What you have to do — Filter the records for lines holding the string "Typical".
* * * * * * *
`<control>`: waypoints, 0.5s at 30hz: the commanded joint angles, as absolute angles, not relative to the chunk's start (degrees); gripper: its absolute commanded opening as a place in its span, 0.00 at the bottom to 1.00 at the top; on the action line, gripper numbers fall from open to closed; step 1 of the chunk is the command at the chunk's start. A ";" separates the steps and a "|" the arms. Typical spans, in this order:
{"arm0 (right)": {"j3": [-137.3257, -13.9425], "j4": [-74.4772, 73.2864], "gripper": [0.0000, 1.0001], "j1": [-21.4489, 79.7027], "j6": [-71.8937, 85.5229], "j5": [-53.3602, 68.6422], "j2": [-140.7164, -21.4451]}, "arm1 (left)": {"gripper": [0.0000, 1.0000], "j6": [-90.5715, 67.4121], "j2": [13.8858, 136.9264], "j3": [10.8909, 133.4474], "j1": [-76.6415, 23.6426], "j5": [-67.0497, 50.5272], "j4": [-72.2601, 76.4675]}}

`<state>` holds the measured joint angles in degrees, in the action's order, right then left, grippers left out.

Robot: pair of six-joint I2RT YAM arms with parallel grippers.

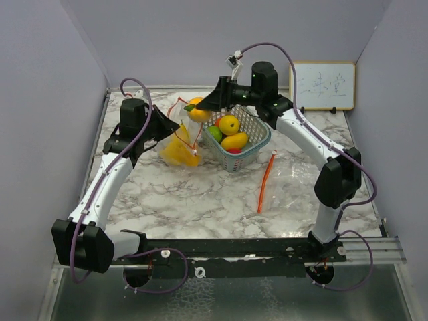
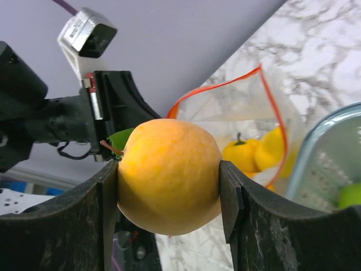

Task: Place the food in the zip-top bag and seal the zipper
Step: Place the fake fruit in the zipper food storage bag.

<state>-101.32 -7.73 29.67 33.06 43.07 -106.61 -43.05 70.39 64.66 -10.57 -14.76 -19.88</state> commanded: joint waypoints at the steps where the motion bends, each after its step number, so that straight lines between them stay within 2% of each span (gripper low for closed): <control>1: -96.03 7.15 0.02 31.29 45.76 46.23 -105.14 | 0.00 -45.74 69.41 63.24 -10.30 -18.18 -15.46; 6: -94.50 5.39 0.02 33.54 47.97 39.45 -106.19 | 0.00 -47.06 68.72 62.27 -10.28 -21.63 -12.03; 15: -100.46 -17.50 0.02 37.27 37.79 20.60 -108.51 | 0.00 -49.24 66.97 59.64 -10.28 -28.16 -4.74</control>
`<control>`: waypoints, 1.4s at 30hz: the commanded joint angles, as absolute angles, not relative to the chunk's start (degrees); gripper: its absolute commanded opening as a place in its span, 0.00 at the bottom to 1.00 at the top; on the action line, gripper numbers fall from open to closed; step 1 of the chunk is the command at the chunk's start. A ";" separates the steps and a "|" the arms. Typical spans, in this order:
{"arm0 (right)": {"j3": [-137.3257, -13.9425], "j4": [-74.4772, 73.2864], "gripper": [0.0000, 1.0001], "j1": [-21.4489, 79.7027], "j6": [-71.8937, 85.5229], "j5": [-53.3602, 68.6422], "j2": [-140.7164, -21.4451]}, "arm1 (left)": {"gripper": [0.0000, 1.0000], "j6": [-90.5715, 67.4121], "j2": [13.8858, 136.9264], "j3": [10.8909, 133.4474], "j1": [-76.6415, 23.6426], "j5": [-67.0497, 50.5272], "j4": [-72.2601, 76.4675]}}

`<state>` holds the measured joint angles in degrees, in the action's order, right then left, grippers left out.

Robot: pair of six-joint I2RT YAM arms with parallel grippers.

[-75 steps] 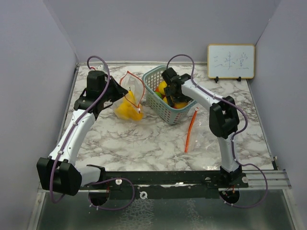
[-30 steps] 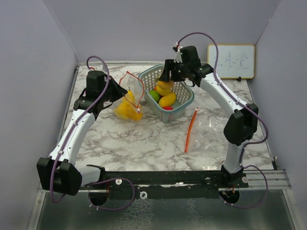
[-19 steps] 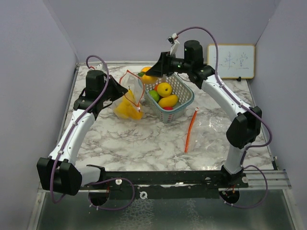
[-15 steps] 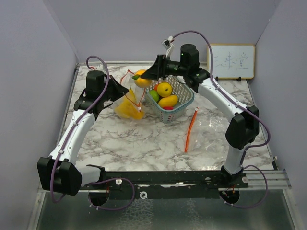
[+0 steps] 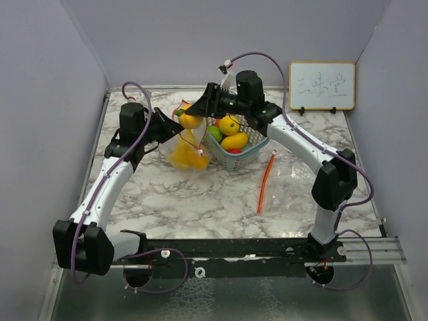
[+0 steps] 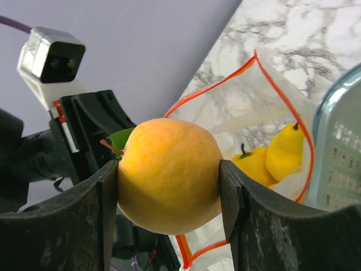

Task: Place the food in the zip-top bag and seal the zipper
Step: Place the fake fruit in the zipper food storage bag.

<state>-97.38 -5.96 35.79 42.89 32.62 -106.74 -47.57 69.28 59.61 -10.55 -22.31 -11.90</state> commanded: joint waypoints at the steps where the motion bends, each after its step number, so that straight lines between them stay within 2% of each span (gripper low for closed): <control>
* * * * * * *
The answer —
`<control>`: waypoints, 0.5s at 30hz: the commanded joint angles, as absolute angles, not relative to the chunk's start (degrees); gripper: its absolute commanded opening as a place in its span, 0.00 at the bottom to 1.00 at the top; on the action line, gripper numbers fall from open to closed; step 1 of the chunk is the command at the chunk's start. A ";" separates the steps and a "|" the arms. Typical spans, in this order:
`<control>`: waypoints, 1.4s at 30hz: the commanded joint angles, as absolute angles, not relative to the chunk's start (degrees); gripper: its absolute commanded opening as a place in its span, 0.00 at the bottom to 1.00 at the top; on the action line, gripper numbers fall from open to closed; step 1 of the chunk is the command at the chunk's start. A ";" separates the steps and a "|" the arms. Typical spans, in this order:

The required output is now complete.